▶ TO DO:
Repeat the records below verbatim.
== EXTRACTED MATERIAL ==
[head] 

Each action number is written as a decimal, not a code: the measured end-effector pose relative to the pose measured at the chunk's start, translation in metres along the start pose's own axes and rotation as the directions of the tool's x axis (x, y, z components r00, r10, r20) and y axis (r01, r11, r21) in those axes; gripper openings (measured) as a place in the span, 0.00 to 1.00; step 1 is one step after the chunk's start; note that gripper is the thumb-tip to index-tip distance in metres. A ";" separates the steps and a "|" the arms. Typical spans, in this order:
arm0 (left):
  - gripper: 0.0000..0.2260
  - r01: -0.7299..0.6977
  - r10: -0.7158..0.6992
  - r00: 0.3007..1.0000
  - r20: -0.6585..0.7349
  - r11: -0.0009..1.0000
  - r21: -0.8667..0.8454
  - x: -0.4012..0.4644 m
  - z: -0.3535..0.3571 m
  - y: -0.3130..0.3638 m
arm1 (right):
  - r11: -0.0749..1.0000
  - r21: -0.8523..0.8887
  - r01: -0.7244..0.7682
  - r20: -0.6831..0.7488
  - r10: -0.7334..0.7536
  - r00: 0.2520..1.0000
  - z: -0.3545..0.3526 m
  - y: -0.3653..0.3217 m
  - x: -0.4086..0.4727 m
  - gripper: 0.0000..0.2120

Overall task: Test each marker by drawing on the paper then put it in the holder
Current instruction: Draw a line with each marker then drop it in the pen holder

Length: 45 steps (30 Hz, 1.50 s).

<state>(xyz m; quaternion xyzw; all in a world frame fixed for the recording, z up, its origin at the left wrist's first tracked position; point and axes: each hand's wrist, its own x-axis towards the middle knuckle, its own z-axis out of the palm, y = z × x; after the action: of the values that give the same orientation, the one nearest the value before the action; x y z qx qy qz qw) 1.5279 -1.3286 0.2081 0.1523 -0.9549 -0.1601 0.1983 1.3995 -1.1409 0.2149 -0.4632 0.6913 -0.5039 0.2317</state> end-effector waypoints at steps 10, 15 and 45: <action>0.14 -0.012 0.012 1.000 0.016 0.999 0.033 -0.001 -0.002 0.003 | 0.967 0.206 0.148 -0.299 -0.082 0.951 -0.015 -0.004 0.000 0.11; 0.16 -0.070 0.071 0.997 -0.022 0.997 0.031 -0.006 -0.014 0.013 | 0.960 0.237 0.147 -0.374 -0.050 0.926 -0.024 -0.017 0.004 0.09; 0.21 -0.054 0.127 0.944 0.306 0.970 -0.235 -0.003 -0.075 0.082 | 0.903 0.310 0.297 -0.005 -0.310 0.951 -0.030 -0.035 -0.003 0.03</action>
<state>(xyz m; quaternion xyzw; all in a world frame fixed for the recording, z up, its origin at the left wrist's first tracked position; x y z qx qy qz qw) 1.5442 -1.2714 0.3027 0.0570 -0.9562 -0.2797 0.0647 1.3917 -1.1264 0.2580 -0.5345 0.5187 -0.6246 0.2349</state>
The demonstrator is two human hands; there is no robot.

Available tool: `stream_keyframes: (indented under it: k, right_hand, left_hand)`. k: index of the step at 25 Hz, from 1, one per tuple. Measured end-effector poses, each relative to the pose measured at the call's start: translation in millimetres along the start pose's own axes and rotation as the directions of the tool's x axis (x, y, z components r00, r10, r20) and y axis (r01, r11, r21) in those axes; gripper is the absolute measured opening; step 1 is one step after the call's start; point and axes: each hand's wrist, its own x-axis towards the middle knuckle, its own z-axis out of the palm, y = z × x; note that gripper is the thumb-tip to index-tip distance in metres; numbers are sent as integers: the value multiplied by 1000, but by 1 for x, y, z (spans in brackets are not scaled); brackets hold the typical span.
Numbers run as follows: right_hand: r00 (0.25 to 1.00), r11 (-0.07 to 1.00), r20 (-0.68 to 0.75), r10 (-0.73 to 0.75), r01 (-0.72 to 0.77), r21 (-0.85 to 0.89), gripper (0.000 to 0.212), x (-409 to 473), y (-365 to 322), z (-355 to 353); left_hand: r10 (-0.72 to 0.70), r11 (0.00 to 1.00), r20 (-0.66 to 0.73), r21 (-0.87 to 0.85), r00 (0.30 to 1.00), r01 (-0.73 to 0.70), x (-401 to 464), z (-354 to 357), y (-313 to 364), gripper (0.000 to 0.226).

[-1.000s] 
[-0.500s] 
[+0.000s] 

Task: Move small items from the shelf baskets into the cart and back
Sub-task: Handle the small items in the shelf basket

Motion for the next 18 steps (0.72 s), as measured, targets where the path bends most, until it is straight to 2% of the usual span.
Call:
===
▶ YOUR RESPONSE:
[head] 

Each action number is written as a decimal, not a code: the measured end-effector pose relative to the pose measured at the chunk's start, translation in metres along the start pose's own axes and rotation as the directions of the tool's x axis (x, y, z components r00, r10, r20) and y axis (r01, r11, r21) in those axes; gripper openings (measured) as a place in the span, 0.00 to 1.00; step 1 is one step after the chunk's start; note that gripper is the thumb-tip to index-tip distance in metres. A ";" separates the steps and a "|" the arms. Typical spans, in this order:
arm0 (left):
  - gripper: 0.0000..0.2260
  - r01: -0.7299..0.6977
  - r10: -0.7158..0.6992
  - r00: 0.3007..1.0000
  - r20: -0.6585..0.7349
  - r11: -0.0009..1.0000
  - r21: -0.8667..0.8454
  - x: -0.4012..0.4644 m
  - z: -0.3535..0.3571 m
  - y: -0.3130..0.3638 m
arm1 (right):
  - r11: -0.0749..1.0000
  - r21: -0.8523..0.8887
  - r01: -0.7244..0.7682
  - r20: -0.6831..0.7488
  - r10: -0.7334..0.7536
  - r00: 0.2520..1.0000
  - z: -0.3545..0.3526 m
  - y: -0.3653..0.3217 m
  - x: -0.4086..0.4727 m
  - gripper: 0.0000..0.2120

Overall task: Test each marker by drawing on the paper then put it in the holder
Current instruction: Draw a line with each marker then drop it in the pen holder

Length: 45 steps (30 Hz, 1.50 s).

<state>(xyz m; quaternion xyzw; all in a world frame fixed for the recording, z up, its origin at the left wrist's first tracked position; point and axes: each hand's wrist, its own x-axis towards the middle knuckle, its own z-axis out of the palm, y = z × x; after the action: of the values that give the same orientation, the one nearest the value before the action; x y z qx qy qz qw) 1.5279 -1.3286 0.2081 0.1523 -0.9549 -0.1601 0.1983 1.3995 -1.1409 0.2149 -0.4632 0.6913 -0.5039 0.2317</state> end-effector waypoints at steps 10, 15 and 45: <action>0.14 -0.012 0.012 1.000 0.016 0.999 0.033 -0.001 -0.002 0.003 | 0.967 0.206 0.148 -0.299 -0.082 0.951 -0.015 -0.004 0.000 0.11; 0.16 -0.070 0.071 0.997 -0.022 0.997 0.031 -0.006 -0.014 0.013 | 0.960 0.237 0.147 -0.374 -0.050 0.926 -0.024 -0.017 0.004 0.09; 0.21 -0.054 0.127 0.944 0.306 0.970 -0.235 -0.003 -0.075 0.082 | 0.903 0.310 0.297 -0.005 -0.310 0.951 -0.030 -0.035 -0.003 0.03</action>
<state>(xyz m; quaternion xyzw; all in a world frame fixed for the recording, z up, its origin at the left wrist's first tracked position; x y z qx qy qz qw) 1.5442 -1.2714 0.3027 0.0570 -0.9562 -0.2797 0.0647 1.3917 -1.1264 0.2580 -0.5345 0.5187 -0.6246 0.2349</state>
The demonstrator is two human hands; there is no robot.

Available tool: `stream_keyframes: (indented under it: k, right_hand, left_hand)`. k: index of the step at 25 Hz, from 1, one per tuple. Measured end-effector poses, each relative to the pose measured at the call's start: translation in millimetres along the start pose's own axes and rotation as the directions of the tool's x axis (x, y, z components r00, r10, r20) and y axis (r01, r11, r21) in those axes; gripper is the absolute measured opening; step 1 is one step after the call's start; point and axes: each hand's wrist, its own x-axis towards the middle knuckle, its own z-axis out of the palm, y = z × x; note that gripper is the thumb-tip to index-tip distance in metres; numbers are sent as integers: the value multiplied by 1000, but by 1 for x, y, z (spans in brackets are not scaled); brackets hold the typical span.
Numbers run as follows: right_hand: r00 (0.25 to 1.00), r11 (-0.07 to 1.00), r20 (-0.68 to 0.75), r10 (-0.73 to 0.75), r01 (-0.72 to 0.77), r21 (-0.85 to 0.89), gripper (0.000 to 0.212), x (-409 to 473), y (-365 to 322), z (-355 to 353); left_hand: r10 (-0.72 to 0.70), r11 (0.00 to 1.00), r20 (-0.66 to 0.73), r21 (-0.87 to 0.85), r00 (0.30 to 1.00), r01 (-0.73 to 0.70), x (-401 to 464), z (-354 to 357), y (-313 to 364), gripper (0.000 to 0.226).

[-1.000s] 
[-0.500s] 
[+0.000s] 

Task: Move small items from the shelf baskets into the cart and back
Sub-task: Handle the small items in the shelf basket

Motion for the next 18 steps (0.72 s), as measured, targets where the path bends most, until it is straight to 2% of the usual span.
Call:

Nothing else is needed to finish the exercise.